*EXERCISE DATA*.
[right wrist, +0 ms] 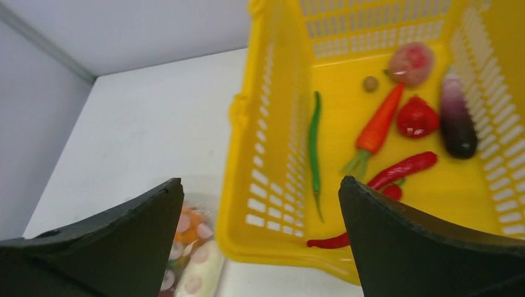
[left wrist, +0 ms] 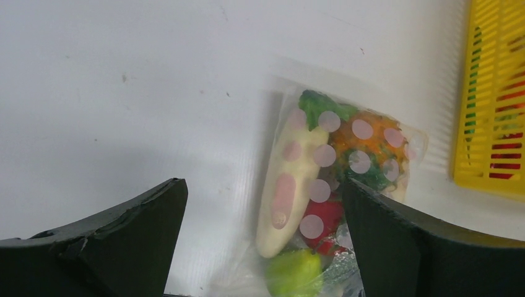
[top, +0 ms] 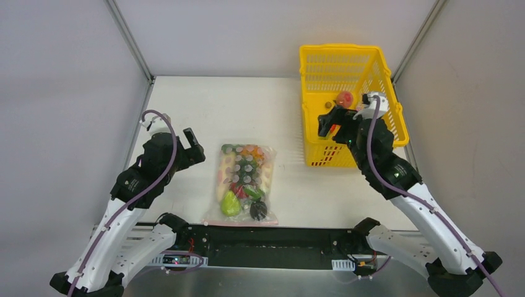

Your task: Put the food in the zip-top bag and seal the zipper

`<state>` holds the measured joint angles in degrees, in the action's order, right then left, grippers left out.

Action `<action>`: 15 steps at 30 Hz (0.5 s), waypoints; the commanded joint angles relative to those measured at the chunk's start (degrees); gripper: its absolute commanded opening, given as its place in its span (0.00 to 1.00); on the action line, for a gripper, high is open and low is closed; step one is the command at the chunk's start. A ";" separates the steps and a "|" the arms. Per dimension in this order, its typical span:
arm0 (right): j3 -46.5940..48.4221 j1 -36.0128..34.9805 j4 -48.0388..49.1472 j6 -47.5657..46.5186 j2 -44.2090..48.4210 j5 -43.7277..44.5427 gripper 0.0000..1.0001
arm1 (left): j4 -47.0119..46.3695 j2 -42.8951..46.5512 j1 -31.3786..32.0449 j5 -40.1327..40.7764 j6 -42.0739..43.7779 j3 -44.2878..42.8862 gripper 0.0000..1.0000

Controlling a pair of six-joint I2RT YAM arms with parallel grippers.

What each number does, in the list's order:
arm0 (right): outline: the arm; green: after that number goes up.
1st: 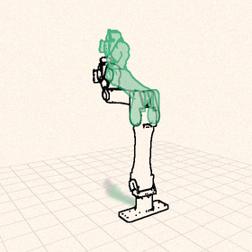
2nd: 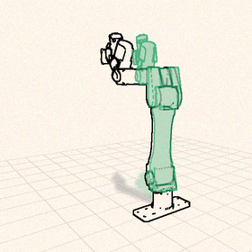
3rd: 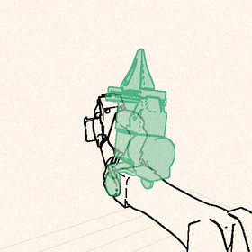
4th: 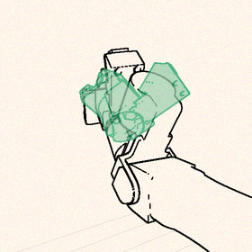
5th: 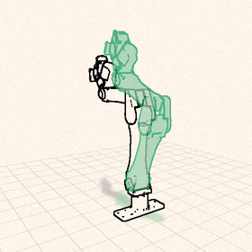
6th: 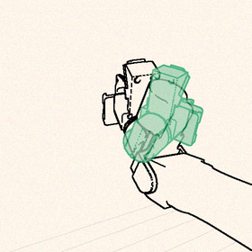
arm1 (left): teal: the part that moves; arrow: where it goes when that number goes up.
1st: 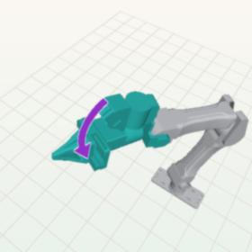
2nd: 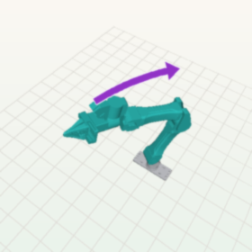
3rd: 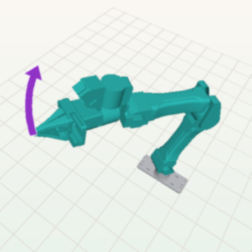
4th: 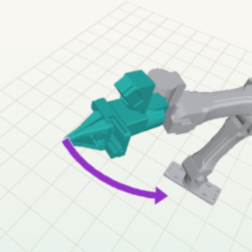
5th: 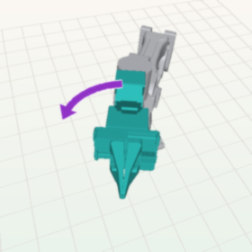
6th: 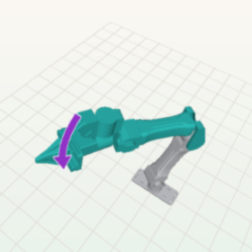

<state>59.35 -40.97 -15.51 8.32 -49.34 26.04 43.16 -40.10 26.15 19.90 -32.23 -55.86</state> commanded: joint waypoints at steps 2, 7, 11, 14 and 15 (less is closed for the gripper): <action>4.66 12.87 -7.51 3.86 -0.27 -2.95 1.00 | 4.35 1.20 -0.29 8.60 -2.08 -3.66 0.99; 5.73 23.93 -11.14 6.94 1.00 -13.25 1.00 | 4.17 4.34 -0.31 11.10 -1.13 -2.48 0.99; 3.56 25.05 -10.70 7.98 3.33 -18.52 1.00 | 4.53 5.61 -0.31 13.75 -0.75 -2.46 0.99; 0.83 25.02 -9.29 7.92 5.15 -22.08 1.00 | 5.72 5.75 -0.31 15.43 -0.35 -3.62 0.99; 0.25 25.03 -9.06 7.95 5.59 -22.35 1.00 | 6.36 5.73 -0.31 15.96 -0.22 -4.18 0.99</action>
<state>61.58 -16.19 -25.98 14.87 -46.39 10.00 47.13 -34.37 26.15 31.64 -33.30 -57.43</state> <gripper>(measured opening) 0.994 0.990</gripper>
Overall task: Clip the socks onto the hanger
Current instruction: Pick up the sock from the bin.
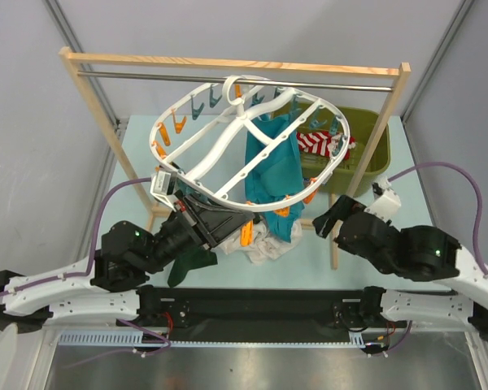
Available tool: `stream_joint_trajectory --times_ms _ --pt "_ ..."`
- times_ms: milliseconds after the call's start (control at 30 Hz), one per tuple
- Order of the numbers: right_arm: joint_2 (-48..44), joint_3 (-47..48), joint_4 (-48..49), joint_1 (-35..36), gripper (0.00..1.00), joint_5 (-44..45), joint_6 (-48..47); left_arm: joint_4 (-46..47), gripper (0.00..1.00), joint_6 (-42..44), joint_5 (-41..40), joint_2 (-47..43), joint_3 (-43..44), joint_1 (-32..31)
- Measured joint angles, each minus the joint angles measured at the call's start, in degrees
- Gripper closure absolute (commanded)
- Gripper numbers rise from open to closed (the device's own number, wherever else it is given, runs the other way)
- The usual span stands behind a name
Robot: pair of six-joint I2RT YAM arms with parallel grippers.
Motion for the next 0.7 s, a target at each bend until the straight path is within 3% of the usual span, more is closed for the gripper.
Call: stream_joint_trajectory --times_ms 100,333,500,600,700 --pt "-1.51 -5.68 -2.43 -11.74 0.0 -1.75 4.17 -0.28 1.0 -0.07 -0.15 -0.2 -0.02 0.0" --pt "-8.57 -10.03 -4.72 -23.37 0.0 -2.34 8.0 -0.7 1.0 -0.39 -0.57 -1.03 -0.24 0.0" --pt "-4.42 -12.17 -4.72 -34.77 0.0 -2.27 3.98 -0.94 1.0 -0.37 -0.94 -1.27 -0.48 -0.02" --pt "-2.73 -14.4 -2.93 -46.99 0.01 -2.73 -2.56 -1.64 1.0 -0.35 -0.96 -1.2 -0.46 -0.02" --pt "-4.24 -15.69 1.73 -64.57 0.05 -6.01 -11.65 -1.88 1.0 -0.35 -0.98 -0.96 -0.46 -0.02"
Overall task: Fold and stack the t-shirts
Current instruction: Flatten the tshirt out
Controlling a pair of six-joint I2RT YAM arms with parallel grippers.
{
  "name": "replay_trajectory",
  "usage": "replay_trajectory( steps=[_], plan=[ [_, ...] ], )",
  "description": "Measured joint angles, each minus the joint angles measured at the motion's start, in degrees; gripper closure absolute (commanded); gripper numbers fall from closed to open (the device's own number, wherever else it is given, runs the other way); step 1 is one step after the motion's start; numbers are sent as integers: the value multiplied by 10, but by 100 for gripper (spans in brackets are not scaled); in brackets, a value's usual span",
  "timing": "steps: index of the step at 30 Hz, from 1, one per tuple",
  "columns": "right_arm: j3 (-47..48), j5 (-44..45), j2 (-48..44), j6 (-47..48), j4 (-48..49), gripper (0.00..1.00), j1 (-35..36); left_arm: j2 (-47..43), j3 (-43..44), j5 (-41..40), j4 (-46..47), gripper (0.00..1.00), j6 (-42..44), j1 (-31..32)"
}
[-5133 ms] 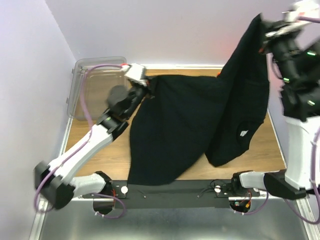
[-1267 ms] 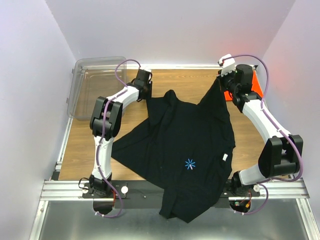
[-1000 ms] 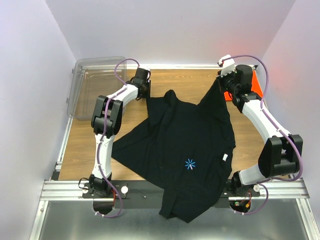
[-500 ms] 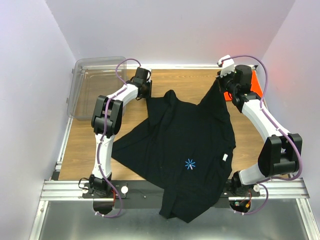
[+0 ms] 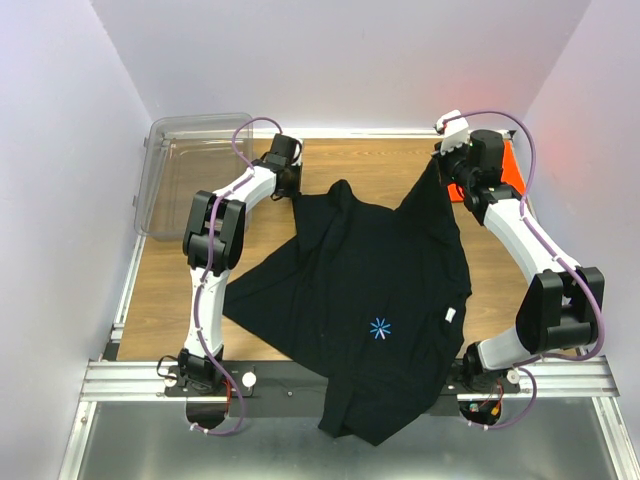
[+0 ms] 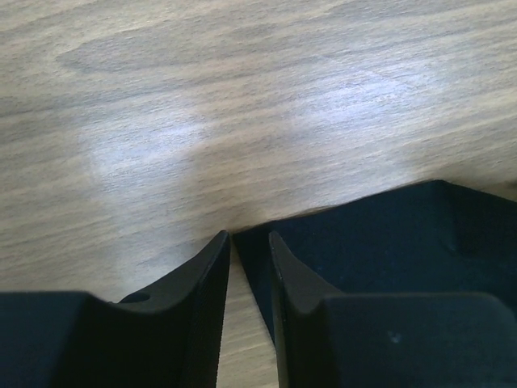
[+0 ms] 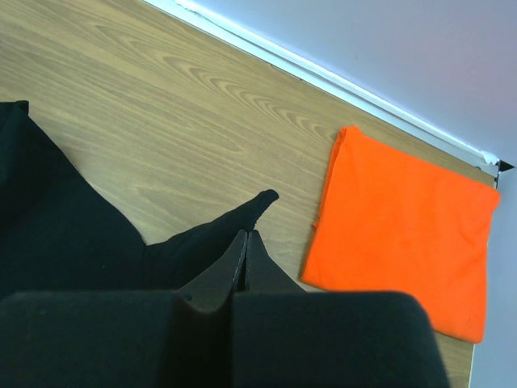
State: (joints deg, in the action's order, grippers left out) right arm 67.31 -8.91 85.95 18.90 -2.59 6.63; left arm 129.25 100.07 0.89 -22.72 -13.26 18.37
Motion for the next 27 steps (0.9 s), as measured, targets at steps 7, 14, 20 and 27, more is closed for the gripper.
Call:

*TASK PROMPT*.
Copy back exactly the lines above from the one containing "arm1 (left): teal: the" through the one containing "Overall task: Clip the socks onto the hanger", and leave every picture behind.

*TASK RESULT*.
arm1 (left): teal: the part that moves; arrow: where it goes when that number goes up.
1st: 
2nd: 
3rd: 
4th: 
5th: 
6th: 

<state>59.35 -40.97 -15.51 8.32 -49.34 26.04 43.16 -40.10 26.15 19.90 -32.23 -55.86</state> commanded: joint waypoints at steps 2, 7, 11, 14 and 15 (less is closed for the gripper): <action>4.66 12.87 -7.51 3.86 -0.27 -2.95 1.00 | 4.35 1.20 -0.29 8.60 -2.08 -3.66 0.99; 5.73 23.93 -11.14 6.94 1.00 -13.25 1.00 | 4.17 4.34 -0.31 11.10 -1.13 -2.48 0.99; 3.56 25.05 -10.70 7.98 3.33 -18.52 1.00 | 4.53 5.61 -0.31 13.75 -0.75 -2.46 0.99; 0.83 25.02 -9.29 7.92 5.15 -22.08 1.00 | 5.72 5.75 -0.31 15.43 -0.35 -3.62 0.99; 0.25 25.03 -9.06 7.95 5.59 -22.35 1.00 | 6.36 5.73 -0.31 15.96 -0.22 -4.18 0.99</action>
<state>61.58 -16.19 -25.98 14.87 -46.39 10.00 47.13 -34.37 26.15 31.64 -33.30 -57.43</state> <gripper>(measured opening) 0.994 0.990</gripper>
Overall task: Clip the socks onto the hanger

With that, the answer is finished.